▶ [WHAT IS NEEDED]:
Your answer should be a single number: the count of lines in the records below containing the word "turquoise".

(Extracted data entries)
-------------------------

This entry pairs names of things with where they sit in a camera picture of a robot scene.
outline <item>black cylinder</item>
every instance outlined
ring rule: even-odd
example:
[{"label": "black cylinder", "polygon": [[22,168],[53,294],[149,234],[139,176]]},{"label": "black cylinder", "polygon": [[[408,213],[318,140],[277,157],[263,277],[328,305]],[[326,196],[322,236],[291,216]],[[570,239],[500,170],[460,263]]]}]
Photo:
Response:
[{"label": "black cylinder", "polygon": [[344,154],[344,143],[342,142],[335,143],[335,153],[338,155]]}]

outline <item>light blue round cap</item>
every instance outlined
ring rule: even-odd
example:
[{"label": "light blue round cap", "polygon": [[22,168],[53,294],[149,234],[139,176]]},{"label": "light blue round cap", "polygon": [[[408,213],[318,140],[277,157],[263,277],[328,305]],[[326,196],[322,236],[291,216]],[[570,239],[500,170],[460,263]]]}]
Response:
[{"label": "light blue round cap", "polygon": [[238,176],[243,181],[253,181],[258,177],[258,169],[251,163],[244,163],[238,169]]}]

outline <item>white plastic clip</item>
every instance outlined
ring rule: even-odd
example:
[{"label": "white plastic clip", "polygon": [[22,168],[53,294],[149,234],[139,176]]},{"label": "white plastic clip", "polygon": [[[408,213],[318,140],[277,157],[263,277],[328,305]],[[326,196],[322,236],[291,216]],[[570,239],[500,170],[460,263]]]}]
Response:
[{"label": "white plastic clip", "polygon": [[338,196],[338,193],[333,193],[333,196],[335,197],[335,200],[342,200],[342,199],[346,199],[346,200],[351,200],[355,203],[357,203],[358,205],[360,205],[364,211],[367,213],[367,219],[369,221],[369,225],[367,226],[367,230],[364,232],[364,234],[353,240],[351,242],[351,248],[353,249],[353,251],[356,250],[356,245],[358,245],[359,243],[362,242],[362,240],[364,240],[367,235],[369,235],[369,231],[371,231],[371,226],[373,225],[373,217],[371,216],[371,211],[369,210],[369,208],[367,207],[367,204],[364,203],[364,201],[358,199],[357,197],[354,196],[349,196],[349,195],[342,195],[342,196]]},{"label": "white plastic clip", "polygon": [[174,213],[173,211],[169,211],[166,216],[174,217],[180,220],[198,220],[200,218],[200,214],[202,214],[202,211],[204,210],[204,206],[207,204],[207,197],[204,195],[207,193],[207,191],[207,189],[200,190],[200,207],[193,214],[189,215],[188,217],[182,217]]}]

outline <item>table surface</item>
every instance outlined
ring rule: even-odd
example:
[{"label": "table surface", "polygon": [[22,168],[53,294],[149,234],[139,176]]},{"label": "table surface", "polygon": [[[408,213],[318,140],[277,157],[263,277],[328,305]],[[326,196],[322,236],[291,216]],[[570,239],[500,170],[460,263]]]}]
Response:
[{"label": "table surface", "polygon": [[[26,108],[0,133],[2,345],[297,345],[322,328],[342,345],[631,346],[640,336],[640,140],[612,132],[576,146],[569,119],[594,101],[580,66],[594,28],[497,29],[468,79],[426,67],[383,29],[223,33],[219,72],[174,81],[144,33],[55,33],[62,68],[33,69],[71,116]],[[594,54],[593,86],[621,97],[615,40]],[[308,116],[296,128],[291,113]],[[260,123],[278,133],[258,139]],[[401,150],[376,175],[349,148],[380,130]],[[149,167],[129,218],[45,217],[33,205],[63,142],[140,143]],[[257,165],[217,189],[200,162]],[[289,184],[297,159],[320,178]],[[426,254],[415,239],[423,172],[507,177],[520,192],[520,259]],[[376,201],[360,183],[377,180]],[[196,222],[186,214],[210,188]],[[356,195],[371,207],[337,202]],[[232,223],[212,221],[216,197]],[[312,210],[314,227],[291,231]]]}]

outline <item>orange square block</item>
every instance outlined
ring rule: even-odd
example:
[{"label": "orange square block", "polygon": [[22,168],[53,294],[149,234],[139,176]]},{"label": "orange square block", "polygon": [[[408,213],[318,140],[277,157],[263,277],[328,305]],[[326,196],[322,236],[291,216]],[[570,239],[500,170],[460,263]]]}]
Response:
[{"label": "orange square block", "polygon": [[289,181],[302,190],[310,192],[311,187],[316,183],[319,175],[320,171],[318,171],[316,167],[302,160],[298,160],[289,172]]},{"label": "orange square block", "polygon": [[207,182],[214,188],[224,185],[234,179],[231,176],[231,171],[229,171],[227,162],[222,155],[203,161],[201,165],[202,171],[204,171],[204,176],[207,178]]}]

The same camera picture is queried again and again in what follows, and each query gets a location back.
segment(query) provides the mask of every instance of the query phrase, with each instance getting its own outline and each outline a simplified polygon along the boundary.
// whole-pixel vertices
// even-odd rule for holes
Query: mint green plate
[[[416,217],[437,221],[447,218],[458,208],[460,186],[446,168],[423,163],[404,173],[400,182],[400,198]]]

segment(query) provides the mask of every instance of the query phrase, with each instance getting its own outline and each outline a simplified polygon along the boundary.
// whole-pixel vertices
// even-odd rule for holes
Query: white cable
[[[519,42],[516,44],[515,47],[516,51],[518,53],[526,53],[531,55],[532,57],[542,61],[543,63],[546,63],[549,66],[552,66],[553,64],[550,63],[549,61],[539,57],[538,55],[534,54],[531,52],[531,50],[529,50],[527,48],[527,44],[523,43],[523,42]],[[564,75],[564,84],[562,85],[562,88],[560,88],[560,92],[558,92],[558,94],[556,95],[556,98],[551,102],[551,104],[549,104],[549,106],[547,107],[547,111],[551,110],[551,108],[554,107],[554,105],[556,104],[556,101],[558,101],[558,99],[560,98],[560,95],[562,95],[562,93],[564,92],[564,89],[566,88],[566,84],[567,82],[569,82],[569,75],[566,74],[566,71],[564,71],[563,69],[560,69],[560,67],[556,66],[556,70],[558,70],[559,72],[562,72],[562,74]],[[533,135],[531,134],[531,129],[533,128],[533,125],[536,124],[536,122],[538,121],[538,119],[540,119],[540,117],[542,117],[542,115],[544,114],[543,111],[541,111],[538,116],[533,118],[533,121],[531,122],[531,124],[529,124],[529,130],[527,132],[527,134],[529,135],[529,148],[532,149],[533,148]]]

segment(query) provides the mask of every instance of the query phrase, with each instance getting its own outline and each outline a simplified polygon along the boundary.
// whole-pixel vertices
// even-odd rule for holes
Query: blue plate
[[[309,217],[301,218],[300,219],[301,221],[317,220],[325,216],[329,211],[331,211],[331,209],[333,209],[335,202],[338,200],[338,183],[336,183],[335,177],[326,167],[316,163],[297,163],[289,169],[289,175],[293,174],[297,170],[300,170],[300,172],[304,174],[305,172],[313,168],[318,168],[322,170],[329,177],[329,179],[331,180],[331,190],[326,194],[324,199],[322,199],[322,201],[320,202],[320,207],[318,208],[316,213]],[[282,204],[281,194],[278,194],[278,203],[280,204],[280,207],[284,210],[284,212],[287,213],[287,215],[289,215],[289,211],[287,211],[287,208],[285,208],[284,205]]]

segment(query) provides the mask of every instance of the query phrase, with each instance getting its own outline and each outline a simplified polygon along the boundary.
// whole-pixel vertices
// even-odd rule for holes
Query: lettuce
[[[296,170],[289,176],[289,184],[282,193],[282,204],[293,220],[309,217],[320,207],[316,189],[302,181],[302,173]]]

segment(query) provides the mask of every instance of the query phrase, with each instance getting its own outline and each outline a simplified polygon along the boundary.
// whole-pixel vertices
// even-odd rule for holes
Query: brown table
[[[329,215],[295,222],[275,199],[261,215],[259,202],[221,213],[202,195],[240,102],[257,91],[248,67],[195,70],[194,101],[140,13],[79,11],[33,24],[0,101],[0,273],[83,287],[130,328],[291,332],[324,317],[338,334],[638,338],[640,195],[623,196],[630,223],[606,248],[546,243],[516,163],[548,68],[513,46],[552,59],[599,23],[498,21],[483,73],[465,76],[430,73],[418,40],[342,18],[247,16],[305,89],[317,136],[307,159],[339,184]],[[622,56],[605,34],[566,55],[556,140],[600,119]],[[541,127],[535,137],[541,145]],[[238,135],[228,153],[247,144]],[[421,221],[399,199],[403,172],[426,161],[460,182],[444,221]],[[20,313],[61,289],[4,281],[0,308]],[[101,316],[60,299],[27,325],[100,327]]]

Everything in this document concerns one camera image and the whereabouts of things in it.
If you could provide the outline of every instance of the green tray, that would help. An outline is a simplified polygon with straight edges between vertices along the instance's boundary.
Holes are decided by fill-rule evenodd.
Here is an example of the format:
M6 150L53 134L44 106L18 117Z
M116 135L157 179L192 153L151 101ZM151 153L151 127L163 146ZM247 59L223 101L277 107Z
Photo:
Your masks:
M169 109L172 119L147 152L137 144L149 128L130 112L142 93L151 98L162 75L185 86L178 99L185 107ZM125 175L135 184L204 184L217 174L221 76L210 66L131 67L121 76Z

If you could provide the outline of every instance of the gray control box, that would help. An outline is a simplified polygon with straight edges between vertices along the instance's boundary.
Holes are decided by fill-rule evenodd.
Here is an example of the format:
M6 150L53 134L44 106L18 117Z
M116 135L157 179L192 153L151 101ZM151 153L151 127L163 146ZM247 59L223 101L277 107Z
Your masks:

-------------------------

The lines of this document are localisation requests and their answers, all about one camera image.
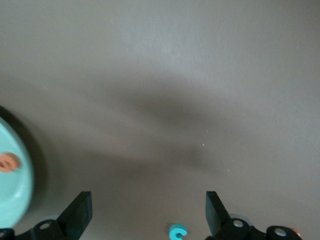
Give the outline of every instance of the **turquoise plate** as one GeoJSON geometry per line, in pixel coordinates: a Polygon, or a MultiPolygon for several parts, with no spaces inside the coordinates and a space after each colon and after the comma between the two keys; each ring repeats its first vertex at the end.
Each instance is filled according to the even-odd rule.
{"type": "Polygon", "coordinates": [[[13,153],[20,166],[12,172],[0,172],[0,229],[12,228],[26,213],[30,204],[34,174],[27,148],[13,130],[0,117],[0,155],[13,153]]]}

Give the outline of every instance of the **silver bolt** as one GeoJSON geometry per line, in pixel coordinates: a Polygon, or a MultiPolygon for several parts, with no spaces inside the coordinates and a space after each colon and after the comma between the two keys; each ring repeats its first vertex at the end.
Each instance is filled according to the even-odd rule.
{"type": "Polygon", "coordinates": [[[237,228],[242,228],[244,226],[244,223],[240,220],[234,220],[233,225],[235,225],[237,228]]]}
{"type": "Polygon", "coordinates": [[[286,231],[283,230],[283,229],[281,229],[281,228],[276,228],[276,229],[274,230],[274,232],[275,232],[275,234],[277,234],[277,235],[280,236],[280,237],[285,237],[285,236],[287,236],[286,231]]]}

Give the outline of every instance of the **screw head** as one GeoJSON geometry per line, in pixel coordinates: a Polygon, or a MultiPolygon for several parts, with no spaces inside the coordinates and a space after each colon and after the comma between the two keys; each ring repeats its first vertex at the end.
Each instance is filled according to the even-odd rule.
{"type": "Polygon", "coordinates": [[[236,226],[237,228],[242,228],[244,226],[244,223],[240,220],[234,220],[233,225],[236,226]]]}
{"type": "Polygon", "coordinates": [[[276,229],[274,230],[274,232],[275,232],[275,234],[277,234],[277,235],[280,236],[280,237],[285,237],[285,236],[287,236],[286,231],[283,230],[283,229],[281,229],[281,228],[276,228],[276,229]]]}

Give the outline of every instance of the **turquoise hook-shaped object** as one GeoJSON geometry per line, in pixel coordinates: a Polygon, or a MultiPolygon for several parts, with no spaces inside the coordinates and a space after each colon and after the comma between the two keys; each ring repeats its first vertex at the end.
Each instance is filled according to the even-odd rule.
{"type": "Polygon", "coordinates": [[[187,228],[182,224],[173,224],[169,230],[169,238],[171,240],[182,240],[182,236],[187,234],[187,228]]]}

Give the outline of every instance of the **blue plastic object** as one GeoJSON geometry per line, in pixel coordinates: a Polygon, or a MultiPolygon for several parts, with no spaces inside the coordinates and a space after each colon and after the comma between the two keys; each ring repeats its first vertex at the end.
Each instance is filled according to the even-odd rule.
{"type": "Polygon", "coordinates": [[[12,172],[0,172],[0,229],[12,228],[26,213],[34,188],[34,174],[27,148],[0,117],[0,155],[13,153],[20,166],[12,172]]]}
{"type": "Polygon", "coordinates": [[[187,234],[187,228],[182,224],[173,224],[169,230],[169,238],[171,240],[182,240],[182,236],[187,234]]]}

-------------------------

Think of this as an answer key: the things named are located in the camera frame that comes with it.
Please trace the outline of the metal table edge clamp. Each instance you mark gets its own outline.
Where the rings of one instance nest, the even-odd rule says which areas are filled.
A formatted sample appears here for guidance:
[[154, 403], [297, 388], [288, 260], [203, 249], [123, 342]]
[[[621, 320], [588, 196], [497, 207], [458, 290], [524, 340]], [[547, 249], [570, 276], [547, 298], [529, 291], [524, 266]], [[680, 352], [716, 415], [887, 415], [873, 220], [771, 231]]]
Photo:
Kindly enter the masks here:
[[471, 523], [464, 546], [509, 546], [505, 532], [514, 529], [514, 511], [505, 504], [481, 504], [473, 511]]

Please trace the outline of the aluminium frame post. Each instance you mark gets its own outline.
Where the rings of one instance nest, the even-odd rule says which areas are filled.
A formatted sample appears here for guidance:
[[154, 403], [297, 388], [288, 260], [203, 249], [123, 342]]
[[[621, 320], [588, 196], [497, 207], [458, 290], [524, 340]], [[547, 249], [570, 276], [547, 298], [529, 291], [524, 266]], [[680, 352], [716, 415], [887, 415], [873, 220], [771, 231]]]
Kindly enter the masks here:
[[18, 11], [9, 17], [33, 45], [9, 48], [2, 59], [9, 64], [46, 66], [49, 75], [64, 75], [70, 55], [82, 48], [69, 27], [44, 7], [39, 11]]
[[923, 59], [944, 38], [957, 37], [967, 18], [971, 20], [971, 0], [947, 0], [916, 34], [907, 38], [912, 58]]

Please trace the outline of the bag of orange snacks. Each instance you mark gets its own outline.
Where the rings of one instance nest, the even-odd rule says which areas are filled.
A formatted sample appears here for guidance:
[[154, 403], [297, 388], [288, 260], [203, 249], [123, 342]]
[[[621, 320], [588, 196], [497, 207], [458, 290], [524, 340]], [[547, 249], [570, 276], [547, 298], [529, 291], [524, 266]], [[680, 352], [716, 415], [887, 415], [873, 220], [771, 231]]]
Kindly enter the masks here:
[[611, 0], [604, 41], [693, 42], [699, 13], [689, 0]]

-------------------------

▶ [PROBLEM SOLUTION]:
2